▶ _TASK BRIEF_
Omit pictures and quote the listing below line by line, from its start through the line that holds "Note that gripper".

————

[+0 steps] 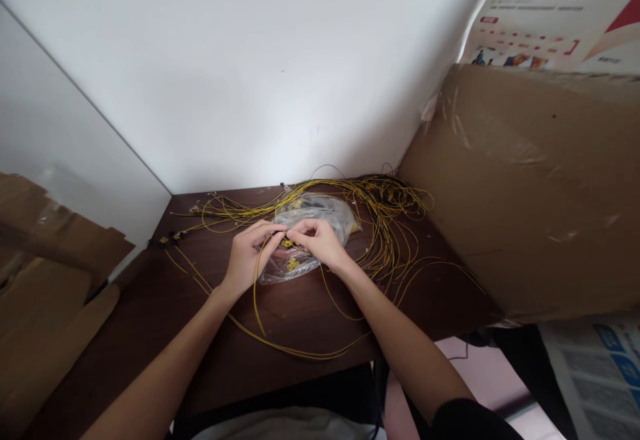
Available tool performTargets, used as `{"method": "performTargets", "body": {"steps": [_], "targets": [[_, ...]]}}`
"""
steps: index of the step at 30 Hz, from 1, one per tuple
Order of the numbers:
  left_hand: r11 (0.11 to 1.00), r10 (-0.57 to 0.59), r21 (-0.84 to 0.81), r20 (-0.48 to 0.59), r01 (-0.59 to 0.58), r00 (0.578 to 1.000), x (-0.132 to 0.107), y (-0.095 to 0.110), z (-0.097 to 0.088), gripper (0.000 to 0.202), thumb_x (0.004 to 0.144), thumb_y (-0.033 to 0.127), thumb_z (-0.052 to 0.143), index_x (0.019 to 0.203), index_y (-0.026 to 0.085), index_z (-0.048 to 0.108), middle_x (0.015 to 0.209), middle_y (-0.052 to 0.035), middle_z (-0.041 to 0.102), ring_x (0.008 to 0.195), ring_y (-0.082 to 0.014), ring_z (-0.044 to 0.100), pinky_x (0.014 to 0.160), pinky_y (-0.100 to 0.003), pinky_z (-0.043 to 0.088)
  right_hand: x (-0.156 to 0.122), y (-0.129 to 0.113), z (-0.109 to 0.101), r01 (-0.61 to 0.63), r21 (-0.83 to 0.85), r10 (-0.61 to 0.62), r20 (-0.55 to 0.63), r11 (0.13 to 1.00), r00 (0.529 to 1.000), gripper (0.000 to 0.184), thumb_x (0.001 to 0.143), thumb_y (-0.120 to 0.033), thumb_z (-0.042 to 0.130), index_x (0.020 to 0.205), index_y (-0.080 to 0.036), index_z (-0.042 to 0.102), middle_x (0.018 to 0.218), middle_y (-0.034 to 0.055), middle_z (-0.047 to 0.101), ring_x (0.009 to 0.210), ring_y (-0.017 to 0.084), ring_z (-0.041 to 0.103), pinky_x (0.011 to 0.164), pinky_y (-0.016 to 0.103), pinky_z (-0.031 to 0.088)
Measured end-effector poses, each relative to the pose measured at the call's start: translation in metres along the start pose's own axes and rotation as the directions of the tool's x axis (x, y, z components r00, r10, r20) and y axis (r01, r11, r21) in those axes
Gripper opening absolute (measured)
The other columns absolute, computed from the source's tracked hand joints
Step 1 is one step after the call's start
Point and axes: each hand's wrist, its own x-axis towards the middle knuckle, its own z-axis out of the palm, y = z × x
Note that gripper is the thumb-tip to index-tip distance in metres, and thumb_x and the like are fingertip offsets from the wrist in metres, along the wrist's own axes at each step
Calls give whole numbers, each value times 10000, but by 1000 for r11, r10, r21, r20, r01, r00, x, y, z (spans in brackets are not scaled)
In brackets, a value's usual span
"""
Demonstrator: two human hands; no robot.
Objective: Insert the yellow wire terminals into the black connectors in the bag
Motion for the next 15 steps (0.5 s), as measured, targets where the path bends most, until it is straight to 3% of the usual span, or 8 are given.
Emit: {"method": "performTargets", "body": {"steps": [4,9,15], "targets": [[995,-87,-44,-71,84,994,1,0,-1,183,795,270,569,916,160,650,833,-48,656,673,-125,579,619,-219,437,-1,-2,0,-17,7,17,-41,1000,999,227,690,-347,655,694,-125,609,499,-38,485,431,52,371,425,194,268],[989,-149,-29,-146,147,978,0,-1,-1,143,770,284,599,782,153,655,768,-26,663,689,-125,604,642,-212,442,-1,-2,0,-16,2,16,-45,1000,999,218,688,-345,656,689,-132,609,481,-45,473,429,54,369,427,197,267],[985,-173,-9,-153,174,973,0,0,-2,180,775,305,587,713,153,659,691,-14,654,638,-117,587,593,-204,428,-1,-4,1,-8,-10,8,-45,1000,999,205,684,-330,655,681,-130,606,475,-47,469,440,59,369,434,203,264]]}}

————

▶ _SOLUTION FOR THIS EXERCISE_
[+0 steps] 
Available tool performTargets, used as `{"method": "performTargets", "body": {"steps": [_], "targets": [[_, ...]]}}`
"""
steps: index of the step at 30 Hz, from 1, one per tuple
Order of the numbers:
  left_hand: r11 (0.11 to 1.00), r10 (-0.57 to 0.59), r21 (-0.84 to 0.81), r20 (-0.48 to 0.59), r01 (-0.59 to 0.58), r00 (0.578 to 1.000), x (-0.132 to 0.107), y (-0.095 to 0.110), z (-0.097 to 0.088), gripper (0.000 to 0.202), thumb_x (0.004 to 0.144), thumb_y (-0.033 to 0.127), thumb_z (-0.052 to 0.143), index_x (0.019 to 0.203), index_y (-0.026 to 0.085), index_z (-0.048 to 0.108), middle_x (0.015 to 0.209), middle_y (-0.052 to 0.035), middle_z (-0.041 to 0.102), ring_x (0.008 to 0.195), ring_y (-0.082 to 0.014), ring_z (-0.044 to 0.100), pinky_x (0.014 to 0.160), pinky_y (-0.100 to 0.003), pinky_z (-0.043 to 0.088)
  right_hand: x (-0.156 to 0.122), y (-0.129 to 0.113), z (-0.109 to 0.101), r01 (-0.61 to 0.63), r21 (-0.83 to 0.85), r10 (-0.61 to 0.62), r20 (-0.55 to 0.63), r11 (0.13 to 1.00), r00 (0.529 to 1.000), gripper (0.000 to 0.184), thumb_x (0.001 to 0.143), thumb_y (-0.120 to 0.033), thumb_z (-0.042 to 0.130), index_x (0.020 to 0.205), index_y (-0.080 to 0.036), index_z (-0.042 to 0.102), middle_x (0.018 to 0.218), middle_y (-0.034 to 0.055), middle_z (-0.047 to 0.101), ring_x (0.009 to 0.210), ring_y (-0.017 to 0.084), ring_z (-0.041 to 0.103), pinky_x (0.011 to 0.164), pinky_y (-0.016 to 0.103), pinky_z (-0.031 to 0.088)
Measured end-effector poses, each relative to the pose measured at the call's start: translation in metres along the start pose's own axes and rotation as the directions of the tool's x axis (x, y, z components r00, r10, r20) and y axis (r01, r11, r21) in those axes
Gripper opening absolute (measured)
The other columns absolute, computed from the source's tracked hand joints
Step 1 is one step after the call's start
Point and axes: each hand's wrist, its own x-axis towards the middle knuckle, its own z-axis out of the palm, y = z × x
Note that gripper is the thumb-tip to index-tip distance in metres, and thumb_x and the like are fingertip offsets from the wrist in metres, along the wrist's own axes at each step

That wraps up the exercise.